You might take a blustery walk along the wide, grassy paths that lead to the beach at Orient Point, distracting yourself from the cold wind on your face by thinking about cozy places. An armchair in front of the fire at the farm after dinner, a plate of biscotti and a glass of milk perched next to you; an outdoor hot tub on a snowy night; a table inside a crowded West Village restaurant, the one tucked underneath the stoop of a brownstone on Hudson Street—giving it the whimsical address of 529 1/2—where you have to raise your voice to be heard by the waiter over the clatter of dishes and the clinking of glasses so you can order the best dish: Peking duck with crispy golden skin lacquered in a thick glossy layer of homemade hoisin sauce.

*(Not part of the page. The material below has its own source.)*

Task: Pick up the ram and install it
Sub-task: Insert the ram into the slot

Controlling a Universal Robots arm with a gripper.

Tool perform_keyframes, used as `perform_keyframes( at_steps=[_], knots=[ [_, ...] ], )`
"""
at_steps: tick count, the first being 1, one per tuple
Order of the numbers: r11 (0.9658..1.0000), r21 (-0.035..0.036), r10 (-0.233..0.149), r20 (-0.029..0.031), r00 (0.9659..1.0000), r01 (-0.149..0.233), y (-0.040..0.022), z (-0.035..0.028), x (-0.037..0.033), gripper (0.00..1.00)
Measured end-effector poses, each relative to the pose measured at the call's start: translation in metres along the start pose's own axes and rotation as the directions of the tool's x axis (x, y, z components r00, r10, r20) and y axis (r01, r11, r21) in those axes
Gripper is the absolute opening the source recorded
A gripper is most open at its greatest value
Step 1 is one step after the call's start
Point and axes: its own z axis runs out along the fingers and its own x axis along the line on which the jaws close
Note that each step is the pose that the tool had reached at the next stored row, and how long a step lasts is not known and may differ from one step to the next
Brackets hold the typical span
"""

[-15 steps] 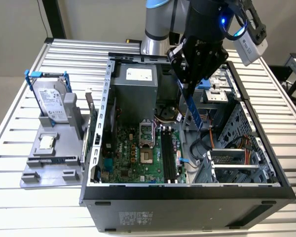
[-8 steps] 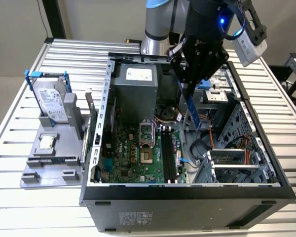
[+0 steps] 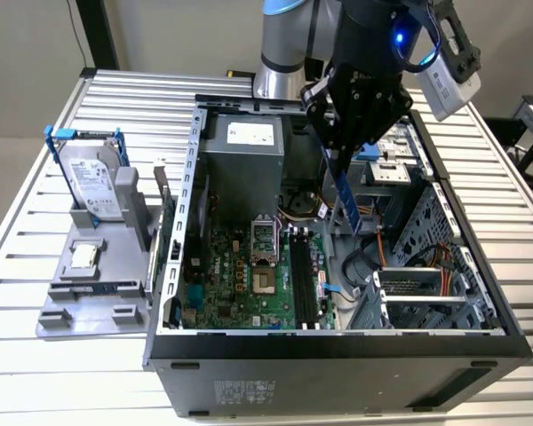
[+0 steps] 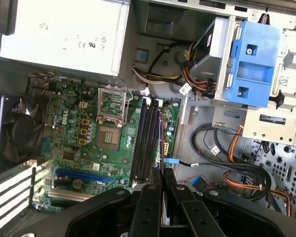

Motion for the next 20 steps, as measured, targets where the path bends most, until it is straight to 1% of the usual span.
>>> perform_keyframes(
  at_steps=[5, 8, 11, 13, 17, 20],
  knots=[
    [1.0, -0.0001, 0.009, 0.0002, 1.0, -0.009, -0.0008, 0.0009, -0.0058, 0.0],
    [0.999, 0.0001, 0.046, 0.0008, 0.999, -0.046, -0.0009, 0.0021, -0.006, 0.0],
    [0.9963, 0.0003, 0.086, 0.0015, 0.9963, -0.086, -0.001, 0.0038, -0.0062, 0.0],
    [0.9947, 0.0003, 0.103, 0.0017, 0.9947, -0.103, -0.001, 0.0047, -0.0065, 0.0],
    [0.9946, 0.0006, 0.104, 0.0017, 0.9946, -0.104, -0.0011, 0.0047, -0.0065, 0.0],
    [0.9946, 0.0005, 0.104, 0.0018, 0.9946, -0.104, -0.0011, 0.0067, -0.0065, 0.0]
  ],
)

But then you might be so hungry for the sweet-salty-stickiness of hoisin sauce by the time you get home that nothing else seems very interesting. Obviously, you have no hoisin sauce but that won’t stop you, will it?
You make your own. You have….no meat, and actually all you have in the way of protein is a can of chickpeas. That’ll do.
You cook a pot of buttery millet, then make the hoisin, subbing tahini for the black bean paste (you can also use nut butter but tahini is better), and then you stir in the rinsed chickpeas and eat it while it’s hot and comforting.
And that will be the end of a good day.
Note: As I said, I served this over millet, but any starch would be good—rice or farro or couscous. You could also spoon it over salad greens or braised or roasted vegetables.
Hoisin-Glazed Chickpeas
2 tablespoons vegetable oil
2 cloves garlic, minced
1/2 cup low-sodium soy sauce
3 tablespoons honey
2 tablespoons distilled white vinegar
3 tablespoons tahini
1/4 teaspoon salt
1 teaspoon hot sauce, optional
1 can chickpeas, rinsed
Heat the oil in a medium pot over medium-high heat until it shimmers.
Add the garlic and cook, stirring, until fragrant—about 1 minute.
Add the soy sauce, honey, vinegar, tahini, salt, and hot sauce (if using), and whisk to combine. Continue cooking until the sauce thickens slightly, about 5 minutes.
Stir in the chickpeas and cook for another 2 minutes, then remove from heat and serve.